What is expected: The listing below holds a line with "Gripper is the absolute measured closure" and a later line with "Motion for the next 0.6". Write out those two lines and every line between them, exactly, and nothing else.

Input records:
####

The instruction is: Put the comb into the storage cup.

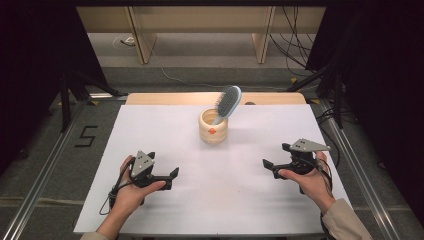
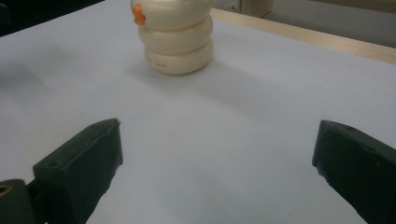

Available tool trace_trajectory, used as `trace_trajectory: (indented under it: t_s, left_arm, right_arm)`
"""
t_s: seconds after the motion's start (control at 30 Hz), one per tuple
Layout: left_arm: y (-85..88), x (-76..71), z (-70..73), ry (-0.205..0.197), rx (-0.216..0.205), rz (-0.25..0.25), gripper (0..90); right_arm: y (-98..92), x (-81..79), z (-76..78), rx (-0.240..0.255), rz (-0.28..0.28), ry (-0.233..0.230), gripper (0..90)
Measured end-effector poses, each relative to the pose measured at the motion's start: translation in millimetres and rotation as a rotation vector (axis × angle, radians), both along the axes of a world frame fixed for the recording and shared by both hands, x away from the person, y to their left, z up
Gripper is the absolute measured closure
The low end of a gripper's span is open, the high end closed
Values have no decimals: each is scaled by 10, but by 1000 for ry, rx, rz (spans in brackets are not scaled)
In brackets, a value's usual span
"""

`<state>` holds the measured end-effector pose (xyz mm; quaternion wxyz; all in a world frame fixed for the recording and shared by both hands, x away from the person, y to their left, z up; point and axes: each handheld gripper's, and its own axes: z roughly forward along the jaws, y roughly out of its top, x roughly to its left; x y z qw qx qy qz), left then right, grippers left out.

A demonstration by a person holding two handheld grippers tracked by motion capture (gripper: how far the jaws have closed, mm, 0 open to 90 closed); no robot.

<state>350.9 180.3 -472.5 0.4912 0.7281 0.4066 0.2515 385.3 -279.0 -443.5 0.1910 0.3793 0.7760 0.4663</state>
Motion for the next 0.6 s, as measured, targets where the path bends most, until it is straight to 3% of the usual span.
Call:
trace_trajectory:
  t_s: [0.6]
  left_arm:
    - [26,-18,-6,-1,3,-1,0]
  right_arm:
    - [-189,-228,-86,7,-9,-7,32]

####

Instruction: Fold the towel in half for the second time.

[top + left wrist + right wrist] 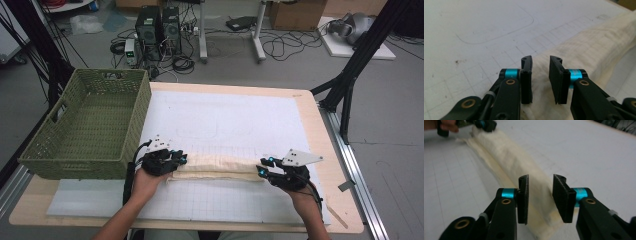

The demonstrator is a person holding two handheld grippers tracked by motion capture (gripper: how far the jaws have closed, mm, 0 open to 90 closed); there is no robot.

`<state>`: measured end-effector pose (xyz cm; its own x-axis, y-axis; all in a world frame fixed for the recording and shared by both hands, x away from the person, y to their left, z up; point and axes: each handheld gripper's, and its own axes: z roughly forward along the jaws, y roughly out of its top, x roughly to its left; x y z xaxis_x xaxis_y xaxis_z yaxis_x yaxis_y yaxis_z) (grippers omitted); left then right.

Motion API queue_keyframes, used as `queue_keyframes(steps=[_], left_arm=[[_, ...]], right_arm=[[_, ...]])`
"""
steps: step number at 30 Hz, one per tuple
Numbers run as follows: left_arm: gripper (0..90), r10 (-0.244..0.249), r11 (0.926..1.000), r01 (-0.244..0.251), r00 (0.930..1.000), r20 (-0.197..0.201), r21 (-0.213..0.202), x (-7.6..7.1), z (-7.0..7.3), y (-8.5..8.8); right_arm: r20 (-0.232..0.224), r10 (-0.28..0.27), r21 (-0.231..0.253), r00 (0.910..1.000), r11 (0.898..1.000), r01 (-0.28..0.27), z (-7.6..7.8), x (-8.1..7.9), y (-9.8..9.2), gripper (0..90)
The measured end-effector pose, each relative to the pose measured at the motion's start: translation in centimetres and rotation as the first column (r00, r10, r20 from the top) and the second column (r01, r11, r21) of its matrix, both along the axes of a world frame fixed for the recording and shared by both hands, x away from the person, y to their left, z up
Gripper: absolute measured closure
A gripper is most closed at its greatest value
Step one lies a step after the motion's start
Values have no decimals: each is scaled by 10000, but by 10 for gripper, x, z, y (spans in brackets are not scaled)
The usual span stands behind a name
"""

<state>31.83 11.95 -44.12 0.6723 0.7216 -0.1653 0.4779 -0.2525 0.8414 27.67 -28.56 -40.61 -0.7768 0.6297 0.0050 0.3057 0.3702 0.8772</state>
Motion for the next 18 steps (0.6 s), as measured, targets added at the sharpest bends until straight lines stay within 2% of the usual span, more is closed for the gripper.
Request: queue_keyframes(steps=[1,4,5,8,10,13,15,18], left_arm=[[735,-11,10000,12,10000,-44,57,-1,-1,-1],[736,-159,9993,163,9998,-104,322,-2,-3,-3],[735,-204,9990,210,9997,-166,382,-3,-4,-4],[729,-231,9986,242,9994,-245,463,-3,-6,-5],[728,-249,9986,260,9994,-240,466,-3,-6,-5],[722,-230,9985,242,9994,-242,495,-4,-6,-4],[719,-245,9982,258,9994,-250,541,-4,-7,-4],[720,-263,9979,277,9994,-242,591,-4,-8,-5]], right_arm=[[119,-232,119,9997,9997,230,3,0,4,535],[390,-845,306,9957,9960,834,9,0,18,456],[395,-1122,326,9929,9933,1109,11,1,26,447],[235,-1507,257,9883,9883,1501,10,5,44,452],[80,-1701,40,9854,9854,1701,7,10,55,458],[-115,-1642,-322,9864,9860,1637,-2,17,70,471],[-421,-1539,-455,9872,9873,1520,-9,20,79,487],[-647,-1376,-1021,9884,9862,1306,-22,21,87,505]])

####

Answer to this problem:
Gripper is the absolute measured closure
The low end of a gripper's span is open, the high end closed
Values have no decimals: each is scaled by 10, but by 1000 for ry, rx, rz (spans in brackets are not scaled)
In brackets, a value's usual span
"""

`<state>` holds the measured end-effector pose (xyz mm; quaternion wxyz; all in a world frame fixed for the recording and shared by both hands, x away from the person, y to their left, z up; point and axes: each handheld gripper's, and its own axes: z roughly forward along the jaws, y roughly out of its top, x roughly to its left; x y z qw qx qy qz), left then right, grippers left out.

A demonstration by a person holding two handheld grippers tracked by motion capture (gripper: how far the jaws have closed, mm, 0 open to 90 closed); no robot.

<state>350.9 180.3 -472.5 0.4912 0.7281 0.4066 0.2515 385.3 -279.0 -443.5 0.1910 0.3793 0.7760 0.4663</state>
Motion for the next 0.6 s, as measured, targets where the path bends most, until it is straight to 3% of the usual span.

The output shown is complete.